早期がんの定義って何ですか?
Q 「どんながんでも早期がんならほぼ助かる」と本に書いている医師もいますし、早期だからといって助かるとは限らないと書いている医師もいます。
またある医師は、「早期がんなどそもそも存在しない」と本に書いていました。長尾先生は、先日、何らかの自覚症状があったときはもはや早期がんではないというような旨を書かれていました。
逆に言えば、自覚症状が出たときは、「ほぼ助からない」と考えていいのでしょうか?
しかし、検診で見つかったがんでも、そもそも10年以上前から体内に生まれていたものなのですよね?いろいろな医師の本を読めば読むほど、何をもって「早期がん」と言っているのか、イマイチよくわからなくなってきました・・・
A "早期がん"という概念を、日本人に特徴的とも言える胃がんで考えてみましょう。
早期発見・早期治療すれば完治する可能性が高いという発想から生まれた概念でしょう。
胃がんの場合、がんはまずは粘膜の表面から発生します。
そのがんが粘膜層~粘膜下層に留まる状態を"早期胃がん"と呼ばれています。
がんが筋肉層より深く進行すると進行がんと呼ばれます。
通常、内視鏡専門医が内視鏡で診れば、ある程度、進達度が推定できます。
胃の壁の中をどの深さまで、がんが潜っているのか(=進達度)がなにより大切です。
意外に思われるかもしれませんが、病巣の粘膜面の広がり(大きさ)とは無関係です。
たとえ直径10cm以上のがんであっても、進達度が粘膜層に留まっていれば早期がんです。

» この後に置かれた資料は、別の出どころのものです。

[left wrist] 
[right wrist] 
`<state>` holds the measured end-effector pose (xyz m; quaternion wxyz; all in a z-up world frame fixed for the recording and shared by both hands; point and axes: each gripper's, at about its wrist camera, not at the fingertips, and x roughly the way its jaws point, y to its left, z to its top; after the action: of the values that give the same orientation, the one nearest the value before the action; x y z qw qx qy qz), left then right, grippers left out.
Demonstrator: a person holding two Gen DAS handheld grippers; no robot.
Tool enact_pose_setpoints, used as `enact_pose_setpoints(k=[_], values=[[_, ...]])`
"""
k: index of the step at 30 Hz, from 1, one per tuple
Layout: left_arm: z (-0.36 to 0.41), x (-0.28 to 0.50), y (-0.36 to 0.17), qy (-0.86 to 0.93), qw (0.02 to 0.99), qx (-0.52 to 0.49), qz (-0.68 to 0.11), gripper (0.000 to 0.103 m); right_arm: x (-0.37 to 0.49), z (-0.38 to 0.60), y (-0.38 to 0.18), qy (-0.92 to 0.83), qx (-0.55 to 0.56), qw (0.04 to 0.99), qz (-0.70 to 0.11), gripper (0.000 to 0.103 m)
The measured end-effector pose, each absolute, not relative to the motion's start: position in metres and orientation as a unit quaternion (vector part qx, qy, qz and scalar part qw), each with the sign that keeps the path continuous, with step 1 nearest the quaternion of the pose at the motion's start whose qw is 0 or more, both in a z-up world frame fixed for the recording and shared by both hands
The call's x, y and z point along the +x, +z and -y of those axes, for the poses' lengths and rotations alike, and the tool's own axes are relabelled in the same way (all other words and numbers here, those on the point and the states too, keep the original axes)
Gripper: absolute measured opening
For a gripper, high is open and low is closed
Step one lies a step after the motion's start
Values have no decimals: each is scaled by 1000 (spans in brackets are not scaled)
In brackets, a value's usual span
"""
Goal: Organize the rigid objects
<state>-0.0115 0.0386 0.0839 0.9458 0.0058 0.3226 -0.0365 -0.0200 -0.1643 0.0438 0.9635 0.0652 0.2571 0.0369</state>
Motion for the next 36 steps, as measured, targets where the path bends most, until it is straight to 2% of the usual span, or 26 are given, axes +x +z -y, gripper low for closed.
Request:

すなわち、やはり早期胃がんとは、手術で命が助かる可能性が高い範囲を、指しています。
早期胃がんという概念はありますし、非常に大切なものだと思います。
胃がんに習い大腸がん、食道がん、胆のうがん、乳がん等でも早期がんという概念ができた。
何をもって「早期」と定義するのかは、それぞれの臓器によって異なります。
各医学会の専門家がエビデンスに基づき定義しては、年々、改訂されています。
一般的には早期がんの段階では、無症状のことが多いです。
だから無症状の時に行うがん検診が推奨されているのです。
反対に、自覚症状が出てから見つかったがんが助からないか、というとそうとは限りません。
胃がんでも乳がんでも自覚症状が出てから発見されても完治する場合はいくらでもあります。
まして、大腸がんでは、複数の遠隔転移があっても完治することがあります。
あくまで、早期のほうが完治する確率が高いという意味です。
早期がんなど存在しない、と主張される医師がいますが、私は全く理解できません。
早期がんを患者の意思で放置しているうちに進行がんになり亡くなった人がいるからです。
この人は、その何年か前であれば、治療で完治したはずですが、その機会を逃しました。
そう考えると、やはり早期がんという概念で捉える思考が必要なことが理解できるはず。
早期がんだと思う病変でも稀に治療後に再発して、完治できないこともあります。
しかしそうだからと言って「早期発見・早期治療は意味が無い」というのは論理の飛躍です。
従って
- がんという病を早期がんという概念で考えることは大切であり
- 早期発見・早期治療を掲げる戦略は間違っていない、と言えます。
ただしそうすると現実には、過剰医療になる懸念もあります。
高齢者やQOLの低下した人は以上の論理から得られる利益と不利益を天秤にかける必要がある。
たとえば、90歳の人に偶然発見された早期大腸がんであれば、がんで死ぬまでに何年もかかるはずなので、それまでに寿命が来るので、治療をせずに放置、という選択肢も充分あります。
その極めつけは甲状腺がんです。
一部の甲状腺がんは、がんを一生放置しても死なないことが分っているので放置することが多い。
「早期」という概念は医学や医者のためではなく、あくまで患者さんの利益のために生まれた概念。
以上の経緯を理解して、がんという2人に1人の国民病と上手に対峙して頂くことを願います。